PROBLEM TO WORK ON: What is needed is an exact copy of the lines from the start of the records below through the line with "Could you please provide the mask of the black", without the pictures.

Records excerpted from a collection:
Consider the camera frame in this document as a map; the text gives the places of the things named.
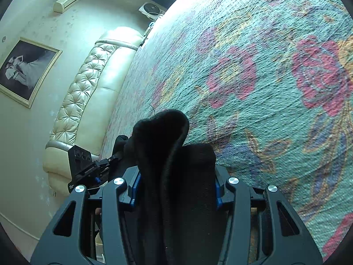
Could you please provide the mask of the black pants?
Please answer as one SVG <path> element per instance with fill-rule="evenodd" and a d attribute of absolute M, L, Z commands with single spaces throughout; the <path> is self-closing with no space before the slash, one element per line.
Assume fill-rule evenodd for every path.
<path fill-rule="evenodd" d="M 126 215 L 137 264 L 218 262 L 227 216 L 216 206 L 215 153 L 209 144 L 185 145 L 188 130 L 182 112 L 167 110 L 115 140 L 122 159 L 109 177 L 132 166 L 141 173 L 137 207 Z"/>

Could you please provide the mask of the white fan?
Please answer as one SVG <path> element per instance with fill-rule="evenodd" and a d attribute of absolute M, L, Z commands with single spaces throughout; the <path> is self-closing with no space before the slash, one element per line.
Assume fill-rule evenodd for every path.
<path fill-rule="evenodd" d="M 155 21 L 158 17 L 163 16 L 165 11 L 161 10 L 157 5 L 146 2 L 140 8 L 139 12 L 149 18 L 151 21 Z"/>

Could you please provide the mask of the framed black-white picture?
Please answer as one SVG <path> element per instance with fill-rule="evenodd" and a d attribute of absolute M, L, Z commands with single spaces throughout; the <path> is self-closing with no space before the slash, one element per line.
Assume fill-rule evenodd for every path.
<path fill-rule="evenodd" d="M 1 63 L 1 93 L 31 108 L 39 88 L 62 51 L 20 37 Z"/>

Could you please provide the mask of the cream tufted headboard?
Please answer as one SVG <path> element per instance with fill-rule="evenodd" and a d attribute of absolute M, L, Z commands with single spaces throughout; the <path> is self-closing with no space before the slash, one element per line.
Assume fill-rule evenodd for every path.
<path fill-rule="evenodd" d="M 50 188 L 68 196 L 68 150 L 77 145 L 98 160 L 120 90 L 144 37 L 129 27 L 105 32 L 69 86 L 45 146 L 43 170 Z"/>

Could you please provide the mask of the floral bedspread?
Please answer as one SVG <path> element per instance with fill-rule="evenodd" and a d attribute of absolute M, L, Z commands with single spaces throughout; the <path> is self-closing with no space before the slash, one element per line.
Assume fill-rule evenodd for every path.
<path fill-rule="evenodd" d="M 275 182 L 328 260 L 352 225 L 352 17 L 341 0 L 177 0 L 123 83 L 100 152 L 167 109 L 246 182 Z"/>

RESULT OF THIS EXERCISE:
Consider the camera frame in this document as a map; the text gives the places of the things named.
Could you please provide the mask of the black pants?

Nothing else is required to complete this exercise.